Il a indiqué qu’après les succès économiques avec des pénuries de céréales, de médicaments, de sucre, de café et d’essence, “c’est au tour de la diplomatie de nous faire craindre la prochaine initiative qui nous mènera vers davantage d’isolement sur la scène internationale”.

Le secrétaire général du Parti “Courant démocrate”, Ghazi Chaouachi a quant à lui souligné que l’attitude de la Tunisie traduisait “improvisation” et “incompétence”, ainsi qu’un manque de vision claire en matière de relations diplomatiques.
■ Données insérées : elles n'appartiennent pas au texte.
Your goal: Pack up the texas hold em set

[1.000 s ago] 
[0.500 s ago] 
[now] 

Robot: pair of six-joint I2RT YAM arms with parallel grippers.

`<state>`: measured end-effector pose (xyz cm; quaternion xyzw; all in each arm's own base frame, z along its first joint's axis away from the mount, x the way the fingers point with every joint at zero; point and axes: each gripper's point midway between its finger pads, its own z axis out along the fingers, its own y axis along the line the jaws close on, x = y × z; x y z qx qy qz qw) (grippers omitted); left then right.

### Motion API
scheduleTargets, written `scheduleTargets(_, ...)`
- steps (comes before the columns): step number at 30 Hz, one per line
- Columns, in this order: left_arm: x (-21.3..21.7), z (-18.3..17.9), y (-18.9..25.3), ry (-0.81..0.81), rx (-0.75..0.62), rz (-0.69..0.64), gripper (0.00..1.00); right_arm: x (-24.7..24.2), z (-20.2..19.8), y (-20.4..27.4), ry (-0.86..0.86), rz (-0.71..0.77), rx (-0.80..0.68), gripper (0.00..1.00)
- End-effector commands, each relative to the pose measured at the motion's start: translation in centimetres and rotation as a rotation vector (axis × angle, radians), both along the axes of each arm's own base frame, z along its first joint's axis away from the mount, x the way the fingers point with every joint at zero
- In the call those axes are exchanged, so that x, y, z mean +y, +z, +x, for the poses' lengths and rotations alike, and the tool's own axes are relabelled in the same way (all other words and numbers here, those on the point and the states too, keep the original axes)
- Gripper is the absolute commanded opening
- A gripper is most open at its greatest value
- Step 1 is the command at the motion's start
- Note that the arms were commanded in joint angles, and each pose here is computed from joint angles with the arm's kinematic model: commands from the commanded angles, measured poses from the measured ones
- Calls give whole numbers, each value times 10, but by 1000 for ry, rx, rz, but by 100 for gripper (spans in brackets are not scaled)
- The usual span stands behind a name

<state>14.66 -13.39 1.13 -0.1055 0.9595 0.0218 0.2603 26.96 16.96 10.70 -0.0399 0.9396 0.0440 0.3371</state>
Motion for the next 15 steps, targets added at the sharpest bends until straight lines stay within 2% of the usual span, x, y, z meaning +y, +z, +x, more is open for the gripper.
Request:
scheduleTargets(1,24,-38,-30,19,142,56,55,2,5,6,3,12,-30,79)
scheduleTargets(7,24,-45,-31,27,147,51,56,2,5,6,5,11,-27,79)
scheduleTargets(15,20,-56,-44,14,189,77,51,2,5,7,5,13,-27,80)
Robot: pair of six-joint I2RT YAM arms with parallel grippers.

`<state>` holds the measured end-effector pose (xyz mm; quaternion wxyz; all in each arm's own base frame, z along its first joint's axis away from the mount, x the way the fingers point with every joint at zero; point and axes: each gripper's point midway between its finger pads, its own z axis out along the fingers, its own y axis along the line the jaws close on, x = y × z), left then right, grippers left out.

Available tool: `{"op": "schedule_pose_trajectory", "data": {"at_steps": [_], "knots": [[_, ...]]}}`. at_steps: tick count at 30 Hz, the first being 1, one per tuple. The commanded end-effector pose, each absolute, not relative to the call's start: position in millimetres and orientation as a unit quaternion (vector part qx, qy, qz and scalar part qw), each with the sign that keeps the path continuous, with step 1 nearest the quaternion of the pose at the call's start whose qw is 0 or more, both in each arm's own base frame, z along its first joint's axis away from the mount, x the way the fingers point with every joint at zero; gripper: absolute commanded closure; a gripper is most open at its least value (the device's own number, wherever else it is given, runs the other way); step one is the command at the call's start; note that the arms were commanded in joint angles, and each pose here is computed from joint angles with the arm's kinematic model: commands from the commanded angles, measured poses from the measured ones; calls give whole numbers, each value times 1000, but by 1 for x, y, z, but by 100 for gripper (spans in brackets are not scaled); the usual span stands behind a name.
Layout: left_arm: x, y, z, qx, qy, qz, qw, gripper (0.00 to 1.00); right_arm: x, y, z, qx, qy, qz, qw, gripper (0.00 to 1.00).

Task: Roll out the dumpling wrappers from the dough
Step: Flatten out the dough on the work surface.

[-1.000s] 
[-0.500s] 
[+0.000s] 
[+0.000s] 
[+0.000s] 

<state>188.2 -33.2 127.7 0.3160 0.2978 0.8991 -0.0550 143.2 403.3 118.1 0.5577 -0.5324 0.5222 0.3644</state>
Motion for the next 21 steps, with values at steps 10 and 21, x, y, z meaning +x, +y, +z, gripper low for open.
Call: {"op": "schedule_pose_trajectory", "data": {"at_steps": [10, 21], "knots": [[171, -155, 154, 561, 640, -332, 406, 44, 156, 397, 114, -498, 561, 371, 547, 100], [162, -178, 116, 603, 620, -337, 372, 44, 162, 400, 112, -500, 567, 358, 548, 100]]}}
“Que fait le Polisario dans un sommet économique qui réunit les pays africains avec le Japon, d’autant plus que ce dernier ne reconnaît pas l’entité séparatiste ?” s’interroge Chaouachi, également ancien ministre, sur les réseaux sociaux.

Sur la même lignée, Mohamed Lassaad Abid, secrétaire général de l’Organisation tunisienne du travail (OTT), a affirmé que cet acte conduirait à un isolement de la Tunisie aux niveaux “arabe”, “africain” et “international”, qualifiant cette démarche de suicide politique “inédit” de la diplomatie tunisienne.

Le Maroc a décidé de ne pas participer au 8e Sommet de la TICAD qui se tient en Tunisie les 27 et 28 août et de rappeler immédiatement en consultation l’ambassadeur du roi à Tunis “suite à l’attitude de ce pays dans le cadre du processus du forum de coopération Japon-Afrique qui vient confirmer de manière flagrante son hostilité à l’égard du royaume”.